It was recognized by the pioneers in reservoir engineering that before reservoir volumes of oil and gas in place could be calculated, the change in the physical properties of bottom-hole samples of the reservoir fluids with pressure would be required. Accordingly, in 1935, Schilthuis described a bottom-hole sampler and a method of measuring the physical properties of the samples obtained.9 These measurements included the pressure-volume-temperature relations, the saturation or bubble-point pressure, the total quantity of gas dissolved in the oil, the quantities of gas liberated under various conditions of temperature and pressure, and the shrinkage of the oil resulting from the release of its dissolved gas from solution. These data enabled the development of certain useful equations, and they also provided an essential correction to the volumetric equation for calculating oil in place.

The next significant development was the recognition and measurement of connate water saturation, which was considered indigenous to the formation and remained to occupy a part of the pore space after oil or gas accumulation.10,11 This development further explained the poor oil and gas recoveries in low permeability sands with high connate water saturation and introduced the concept of water, oil, and gas saturations as percentages of the total pore space. The measurement of water saturation provided another important correction to the volumetric equation by considering the hydrocarbon pore space as a fraction of the total pore volume.

Although temperature and geothermal gradients had been of interest to geologists for many years, engineers could not make use of these important data until a precision subsurface recording thermometer was developed. Millikan pointed out the significance of temperature data in applications to reservoir and well studies.12 From these basic data, Schilthuis was able to derive a useful equation, commonly called the Schilthuis material balance equation.13 A modification of an earlier equation presented by Coleman, Wilde, and Moore, the Schilthuis equation is one of the most important tools of reservoir engineers.14 It is a statement of the conservation of matter and is a method of accounting for the volumes and quantities of fluids initially present in, produced from, injected into, and remaining in a reservoir at any stage of depletion. Odeh and Havlena have shown how the material balance equation can be arranged into a form of a straight line and solved.15

When production of oil or gas underlain by a much larger aquifer volume causes the water in the aquifer to rise or encroach into the hydrocarbon reservoir, the reservoir is said to be under water drive.
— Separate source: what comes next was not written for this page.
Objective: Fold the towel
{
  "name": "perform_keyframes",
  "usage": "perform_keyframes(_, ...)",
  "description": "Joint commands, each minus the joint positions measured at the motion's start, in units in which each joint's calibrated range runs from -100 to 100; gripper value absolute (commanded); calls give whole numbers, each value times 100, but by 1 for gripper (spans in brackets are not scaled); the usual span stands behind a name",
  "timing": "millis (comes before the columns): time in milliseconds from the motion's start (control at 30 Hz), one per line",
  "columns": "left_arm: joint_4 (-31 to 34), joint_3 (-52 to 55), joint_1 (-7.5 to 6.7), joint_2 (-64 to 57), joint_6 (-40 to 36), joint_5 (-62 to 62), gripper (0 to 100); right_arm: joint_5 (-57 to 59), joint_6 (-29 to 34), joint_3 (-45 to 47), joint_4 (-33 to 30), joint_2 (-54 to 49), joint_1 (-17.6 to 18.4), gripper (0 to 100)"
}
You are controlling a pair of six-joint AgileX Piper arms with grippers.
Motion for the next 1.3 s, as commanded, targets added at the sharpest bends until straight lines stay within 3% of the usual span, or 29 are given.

In reservoirs under water drive, the volume of water encroaching into the reservoir is also included mathematically in the material balance on the fluids. Although Schilthuis proposed a method of calculating water encroachment using the material-balance equation, it remained for Hurst and, later, van Everdingen and Hurst to develop methods for calculating water encroachment independent of the material balance equation, which apply to aquifers of either limited or infinite extent, in either steady-state or unsteady-state flow.13,16,17 The calculations of van Everdingen and Hurst have been simplified by Fetkovich.18 Following these developments for calculating the quantities of oil and gas initially in place or at any stage of depletion, Tarner and Buckley and Leverett laid the basis for calculating the oil recovery to be expected for particular rock and fluid characteristics.19,20 Tarner and, later, Muskat21 presented methods for calculating recovery by the internal or solution gas drive mechanism, and Buckley and Leverett20 presented methods for calculating the displacement of oil by external gas cap drive and water drive. These methods not only provided means for estimating recoveries for economic studies; they also explained the cause for disappointingly low recoveries in many fields. This discovery in turn pointed the way to improved recoveries by taking advantage of the natural forces and energies, by supplying supplemental energy by gas and water injection, and by unitizing reservoirs to offset the losses that may be caused by competitive operations.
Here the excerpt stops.